> Goal of the exercise
Restate the entries below in full, exactly as they read, but without pictures.

-- Opening Marker --

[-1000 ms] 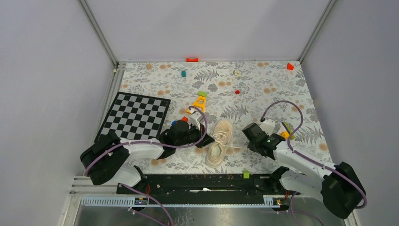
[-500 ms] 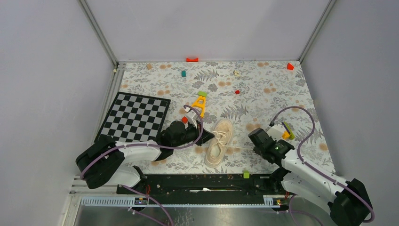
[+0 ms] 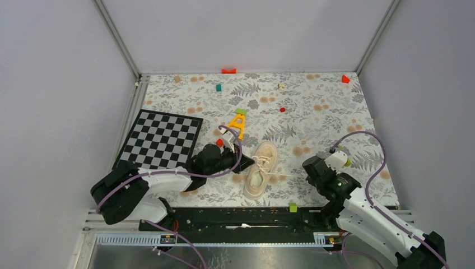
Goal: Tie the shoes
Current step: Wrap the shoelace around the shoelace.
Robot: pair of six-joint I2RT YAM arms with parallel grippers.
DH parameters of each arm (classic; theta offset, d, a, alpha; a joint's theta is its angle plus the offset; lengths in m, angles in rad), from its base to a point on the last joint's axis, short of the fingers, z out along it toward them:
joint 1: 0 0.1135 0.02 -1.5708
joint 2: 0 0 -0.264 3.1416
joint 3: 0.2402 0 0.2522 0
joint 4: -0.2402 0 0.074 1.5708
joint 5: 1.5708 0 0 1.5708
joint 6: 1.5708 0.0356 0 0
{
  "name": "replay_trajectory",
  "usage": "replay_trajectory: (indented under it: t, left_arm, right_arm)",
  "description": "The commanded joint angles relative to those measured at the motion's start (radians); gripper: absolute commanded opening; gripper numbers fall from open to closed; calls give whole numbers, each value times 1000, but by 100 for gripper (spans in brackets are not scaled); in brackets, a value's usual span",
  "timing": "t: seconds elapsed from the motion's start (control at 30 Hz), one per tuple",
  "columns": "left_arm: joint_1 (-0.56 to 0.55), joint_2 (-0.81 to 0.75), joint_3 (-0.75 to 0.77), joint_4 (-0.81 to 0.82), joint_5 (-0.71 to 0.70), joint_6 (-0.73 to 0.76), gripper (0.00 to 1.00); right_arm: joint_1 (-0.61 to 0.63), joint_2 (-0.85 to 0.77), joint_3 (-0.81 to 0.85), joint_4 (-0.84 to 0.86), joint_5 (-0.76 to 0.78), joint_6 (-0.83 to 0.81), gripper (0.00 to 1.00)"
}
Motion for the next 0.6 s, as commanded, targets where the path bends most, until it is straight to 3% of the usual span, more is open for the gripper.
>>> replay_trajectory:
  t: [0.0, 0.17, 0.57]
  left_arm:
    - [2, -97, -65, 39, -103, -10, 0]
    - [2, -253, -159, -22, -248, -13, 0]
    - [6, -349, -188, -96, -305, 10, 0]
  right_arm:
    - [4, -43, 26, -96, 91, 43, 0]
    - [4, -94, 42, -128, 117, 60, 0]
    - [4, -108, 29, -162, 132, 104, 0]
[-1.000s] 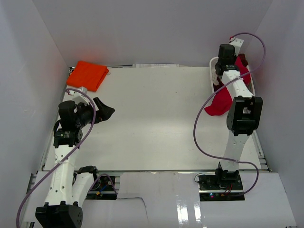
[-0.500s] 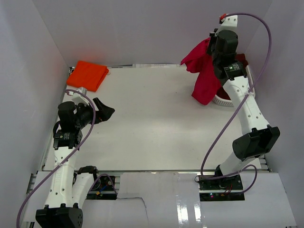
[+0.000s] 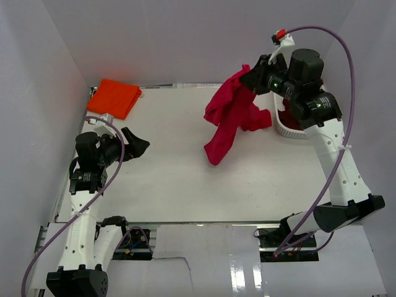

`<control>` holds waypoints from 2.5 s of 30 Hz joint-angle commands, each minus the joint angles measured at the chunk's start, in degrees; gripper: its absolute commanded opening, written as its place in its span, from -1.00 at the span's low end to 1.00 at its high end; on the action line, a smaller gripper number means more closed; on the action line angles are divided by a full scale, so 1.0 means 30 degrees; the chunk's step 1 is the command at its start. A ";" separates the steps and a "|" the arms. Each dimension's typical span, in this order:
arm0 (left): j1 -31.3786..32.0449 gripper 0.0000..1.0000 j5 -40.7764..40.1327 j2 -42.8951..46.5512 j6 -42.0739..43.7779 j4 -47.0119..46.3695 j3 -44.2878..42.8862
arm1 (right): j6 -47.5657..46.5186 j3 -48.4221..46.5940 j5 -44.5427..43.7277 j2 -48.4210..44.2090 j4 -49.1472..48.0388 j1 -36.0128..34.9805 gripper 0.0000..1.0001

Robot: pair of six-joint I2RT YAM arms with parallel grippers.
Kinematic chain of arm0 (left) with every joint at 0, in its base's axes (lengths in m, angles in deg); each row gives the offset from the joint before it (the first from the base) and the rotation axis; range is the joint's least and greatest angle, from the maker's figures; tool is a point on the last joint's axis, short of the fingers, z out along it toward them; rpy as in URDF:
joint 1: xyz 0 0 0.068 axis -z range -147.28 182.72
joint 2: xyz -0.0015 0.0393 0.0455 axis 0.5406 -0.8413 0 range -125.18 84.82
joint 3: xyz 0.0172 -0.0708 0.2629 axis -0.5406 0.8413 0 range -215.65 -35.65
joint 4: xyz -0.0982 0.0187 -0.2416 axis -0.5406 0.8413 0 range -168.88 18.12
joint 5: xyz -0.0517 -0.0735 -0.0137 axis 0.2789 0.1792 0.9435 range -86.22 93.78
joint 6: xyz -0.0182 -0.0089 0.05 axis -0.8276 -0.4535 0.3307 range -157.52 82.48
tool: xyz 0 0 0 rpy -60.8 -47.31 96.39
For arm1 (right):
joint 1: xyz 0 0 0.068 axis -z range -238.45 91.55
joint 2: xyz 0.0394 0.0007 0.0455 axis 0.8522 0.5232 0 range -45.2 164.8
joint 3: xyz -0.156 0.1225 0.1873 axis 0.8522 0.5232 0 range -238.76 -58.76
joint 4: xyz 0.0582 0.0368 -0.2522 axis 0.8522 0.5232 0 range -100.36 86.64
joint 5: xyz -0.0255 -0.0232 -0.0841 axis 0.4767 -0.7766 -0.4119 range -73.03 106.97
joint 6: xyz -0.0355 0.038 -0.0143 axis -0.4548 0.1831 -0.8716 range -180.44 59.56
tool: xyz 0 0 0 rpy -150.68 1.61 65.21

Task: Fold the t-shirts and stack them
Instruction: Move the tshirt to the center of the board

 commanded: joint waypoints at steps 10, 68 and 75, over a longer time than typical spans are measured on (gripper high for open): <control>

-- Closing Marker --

> Result
[-1000 ms] 
[-500 ms] 
[+0 ms] 
Goal: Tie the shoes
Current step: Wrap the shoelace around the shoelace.
Robot: pair of six-joint I2RT YAM arms with parallel grippers.
DH parameters of each arm (classic; theta offset, d, a, alpha; a joint's theta is its angle plus the offset; lengths in m, angles in rad), from its base to a point on the last joint's axis, short of the fingers, z out along it toward them:
joint 1: 0 0.1135 0.02 -1.5708
joint 2: 0 0 -0.264 3.1416
joint 3: 0.2402 0 0.2522 0
joint 4: -0.2402 0 0.074 1.5708
joint 5: 1.5708 0 0 1.5708
joint 6: 1.5708 0.0356 0 0
{
  "name": "replay_trajectory",
  "usage": "replay_trajectory: (indented under it: t, left_arm, right_arm)",
  "description": "The commanded joint angles relative to those measured at the motion's start (radians); gripper: absolute commanded opening; gripper numbers fall from open to closed; calls give whole numbers, each value times 1000, but by 100 for gripper (spans in brackets are not scaled); in brackets, a value's usual span",
  "timing": "t: seconds elapsed from the motion's start (control at 30 Hz), one per tuple",
  "columns": "left_arm: joint_1 (-0.56 to 0.55), joint_2 (-0.81 to 0.75), joint_3 (-0.75 to 0.77), joint_4 (-0.81 to 0.82), joint_5 (-0.71 to 0.70), joint_6 (-0.73 to 0.76), gripper (0.00 to 1.00); right_arm: joint_1 (-0.61 to 0.63), joint_2 (-0.85 to 0.77), joint_3 (-0.81 to 0.85), joint_4 (-0.84 to 0.86), joint_5 (-0.76 to 0.78), joint_6 (-0.83 to 0.81), gripper (0.00 to 1.00)"
}
Motion for the next 0.6 s, as commanded, targets where the path bends most, until it is straight to 3% of the usual span, more is open for the gripper.
>>> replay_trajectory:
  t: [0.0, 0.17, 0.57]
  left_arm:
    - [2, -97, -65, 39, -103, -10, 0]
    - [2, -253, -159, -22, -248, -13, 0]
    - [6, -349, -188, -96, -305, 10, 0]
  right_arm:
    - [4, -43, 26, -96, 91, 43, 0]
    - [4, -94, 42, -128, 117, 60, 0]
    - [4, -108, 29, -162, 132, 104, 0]
[-1.000s] 
[-0.500s] 
[+0.000s] 

`<control>` holds waypoints from 2.5 s of 30 Hz joint-angle commands, each minus the joint angles measured at the chunk's start, in degrees; gripper: its absolute commanded opening, written as its place in its span, from -1.00 at the span's low end to 1.00 at its high end; on the action line, a smaller gripper number means more closed; on the action line angles are divided by a full scale, so 1.0 means 30 degrees; the chunk's step 1 is the command at its start. A ";" separates the steps and a "|" the arms. Each dimension's typical span, in this order:
arm0 (left): j1 -31.3786..32.0449 gripper 0.0000..1.0000 j5 -40.7764..40.1327 j2 -42.8951..46.5512 j6 -42.0739..43.7779 j4 -47.0119..46.3695 j3 -44.2878..42.8862
arm1 (right): j6 -47.5657..46.5186 j3 -48.4221..46.5940 j5 -44.5427..43.7277 j2 -48.4210..44.2090 j4 -49.1472..48.0388 j1 -36.0128..34.9805 gripper 0.0000..1.0001

Robot: pair of six-joint I2RT YAM arms with parallel grippers.
Kinematic chain of arm0 (left) with every joint at 0, in its base's axes (lengths in m, angles in deg); each row gives the offset from the joint before it (the first from the base) and the rotation axis; range is the joint's least and greatest angle, from the maker's figures; tool is a point on the last joint's axis, short of the fingers, z out along it toward them; rpy as in URDF:
joint 1: xyz 0 0 0.068 axis -z range -147.28 182.72
joint 2: xyz -0.0015 0.0393 0.0455 axis 0.5406 -0.8413 0 range -125.18 84.82
joint 3: xyz 0.0172 -0.0708 0.2629 axis -0.5406 0.8413 0 range -215.65 -35.65
joint 4: xyz -0.0982 0.0187 -0.2416 axis -0.5406 0.8413 0 range -168.88 18.12
joint 5: xyz -0.0517 -0.0735 -0.0137 axis 0.2789 0.1792 0.9435 range -86.22 93.78
joint 6: xyz -0.0182 -0.0089 0.05 axis -0.8276 -0.4535 0.3307 range -157.52 82.48
tool: xyz 0 0 0 rpy -60.8 -47.31 96.39
For arm1 (right):
joint 1: xyz 0 0 0.068 axis -z range -238.45 91.55
joint 2: xyz 0.0394 0.0007 0.0455 axis 0.8522 0.5232 0 range -45.2 164.8
joint 3: xyz -0.156 0.1225 0.1873 axis 0.8522 0.5232 0 range -238.76 -58.76
joint 4: xyz 0.0582 0.0368 -0.2522 axis 0.8522 0.5232 0 range -100.36 86.64
joint 5: xyz -0.0255 -0.0232 -0.0841 axis 0.4767 -0.7766 -0.4119 range -73.03 106.97
joint 6: xyz -0.0355 0.038 -0.0143 axis -0.4548 0.1831 -0.8716 range -180.44 59.56
tool: xyz 0 0 0 rpy -150.68 1.61 65.21

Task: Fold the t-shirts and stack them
Instruction: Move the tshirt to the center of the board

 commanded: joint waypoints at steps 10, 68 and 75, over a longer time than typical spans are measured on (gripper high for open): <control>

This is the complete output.